Whatever you do, enjoy your photography - especially if, like so many of us, it's going to be your lifelong favourite hobby - or even your profession.
 
Canon 5D (whichever one you can afford/like the files from the best, some people still prefer the original over the later versions)
Canon EOS 3 for film
Sigma 50/1.4 (I haven't seen the Art in person but the EX DG HSM is fantastic
Canon 100/2
Whatever wide you like the looks of

Controls between those two will be quite similar and once set up, you can have them basically working exactly the same. There's no mode dial on the EOS 3 but with a bit of practice it's easy to switch back and forth between the two.

If you decide you want Zeiss glass, you can get it in Canon EOS mount. You can also experiment with pretty much every Nikon lens made on a Canon camera, as well as Pentax and Olympus and others. Much more flexible with old glass than Nikon or Pentax are.
 
My Canon 50L works well on film Rebel, was amazing and EOS 3 and does the job well on 5D.
 
I am currently being torn between two choices – film Contax body and A7 for digital with no autofocus, and Canon system with autofocus lens on both digital and film.
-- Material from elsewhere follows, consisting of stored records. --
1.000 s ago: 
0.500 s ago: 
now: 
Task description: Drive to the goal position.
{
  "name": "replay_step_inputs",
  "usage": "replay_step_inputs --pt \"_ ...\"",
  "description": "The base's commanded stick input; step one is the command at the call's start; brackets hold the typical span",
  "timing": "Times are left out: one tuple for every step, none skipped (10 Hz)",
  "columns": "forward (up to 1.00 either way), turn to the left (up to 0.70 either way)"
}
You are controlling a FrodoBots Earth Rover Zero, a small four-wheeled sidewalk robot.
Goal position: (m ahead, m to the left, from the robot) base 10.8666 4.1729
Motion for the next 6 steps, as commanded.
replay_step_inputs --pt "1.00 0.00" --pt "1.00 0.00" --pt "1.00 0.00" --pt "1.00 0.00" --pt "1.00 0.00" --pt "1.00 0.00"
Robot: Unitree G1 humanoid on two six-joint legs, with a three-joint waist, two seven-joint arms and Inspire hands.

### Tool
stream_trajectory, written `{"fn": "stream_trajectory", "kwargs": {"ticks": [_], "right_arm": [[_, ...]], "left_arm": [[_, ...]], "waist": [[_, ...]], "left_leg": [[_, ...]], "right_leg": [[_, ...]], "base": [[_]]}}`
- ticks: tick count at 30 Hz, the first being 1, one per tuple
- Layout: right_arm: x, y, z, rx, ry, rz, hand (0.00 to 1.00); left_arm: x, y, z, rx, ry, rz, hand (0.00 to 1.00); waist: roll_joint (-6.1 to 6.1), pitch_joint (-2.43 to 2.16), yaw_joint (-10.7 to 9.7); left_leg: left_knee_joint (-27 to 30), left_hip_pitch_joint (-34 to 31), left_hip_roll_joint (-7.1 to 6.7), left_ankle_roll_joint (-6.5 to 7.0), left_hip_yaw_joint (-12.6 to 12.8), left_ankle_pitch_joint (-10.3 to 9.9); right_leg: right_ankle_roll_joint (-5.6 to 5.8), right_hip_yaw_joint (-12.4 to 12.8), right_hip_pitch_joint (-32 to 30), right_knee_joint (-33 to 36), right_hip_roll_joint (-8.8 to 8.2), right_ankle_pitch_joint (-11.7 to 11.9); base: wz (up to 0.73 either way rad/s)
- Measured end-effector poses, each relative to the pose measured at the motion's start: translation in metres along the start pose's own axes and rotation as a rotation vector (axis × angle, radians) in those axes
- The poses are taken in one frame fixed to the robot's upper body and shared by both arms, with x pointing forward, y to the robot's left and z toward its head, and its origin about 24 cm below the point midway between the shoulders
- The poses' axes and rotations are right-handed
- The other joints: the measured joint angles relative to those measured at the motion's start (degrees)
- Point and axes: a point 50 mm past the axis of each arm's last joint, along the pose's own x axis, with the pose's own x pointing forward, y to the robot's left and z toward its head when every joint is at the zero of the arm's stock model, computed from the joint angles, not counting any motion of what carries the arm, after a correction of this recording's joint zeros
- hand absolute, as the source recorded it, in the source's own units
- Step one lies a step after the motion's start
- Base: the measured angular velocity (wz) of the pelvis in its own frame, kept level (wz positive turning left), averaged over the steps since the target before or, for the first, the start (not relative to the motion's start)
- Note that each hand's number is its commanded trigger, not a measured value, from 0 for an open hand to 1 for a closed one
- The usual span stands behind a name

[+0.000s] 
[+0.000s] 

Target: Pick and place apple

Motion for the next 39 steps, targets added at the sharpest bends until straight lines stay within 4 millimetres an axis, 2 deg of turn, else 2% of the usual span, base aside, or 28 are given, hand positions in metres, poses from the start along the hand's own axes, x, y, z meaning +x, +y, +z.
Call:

No idea which film Cotax system I like better – G or N. Does anyone know if photography academies have preferences for what cameras they students use in terms of SLR/Rangefinder?

I could imagine they should stress on SLRs for beginners, since you see through the lens, etc, but since I already tasted that cake, I'd like to try RFs too.
 
Digital Leica and use film or digital.

Nikon is the best cost effective for one set of lenses and 2 bodies. Once you learn digital WELL, you may sell the film camera.
 
If you decide to take the Nikon route then the F6 has software that can give you the EXIF data on all the photographs you have taken on film. It then combines the EXIF data with the photos when they are scanned. I enjoy it enough that I am almost ready to trade my digital Leica for a digital FX Nikon.
 
Good to hear Pentax will soon release a FF K mount. I have a K-3 and enjoy it very much. The plus with Pentax is you can use ANY lens they have ever made, especially the SMC-A line and the early FA autofocus lenses. The K-3 is a 24 mp camera, so I will guess the new FF should be in the 35 mp area. Moving into digital for the first time, I would not consider anything that does not support RAW with less than 24 mp images. That cuts out most of the older cameras. Pentax is also less expensive than the equivalent Nikon, Canon, Sony, Fuji cameras. They also have a fine line of primes. The image data will be recorded automatically, date, exposure, lens used. The Pentax K-3 uses 2 cards. I use them to have both a RAW image and a JPG with each shot.
 
I would consult the school on what equipment they expect you to have before buying anything.

Also, is there a camera that is both film and digital? Perhaps a Hasselblad or Pentax 645?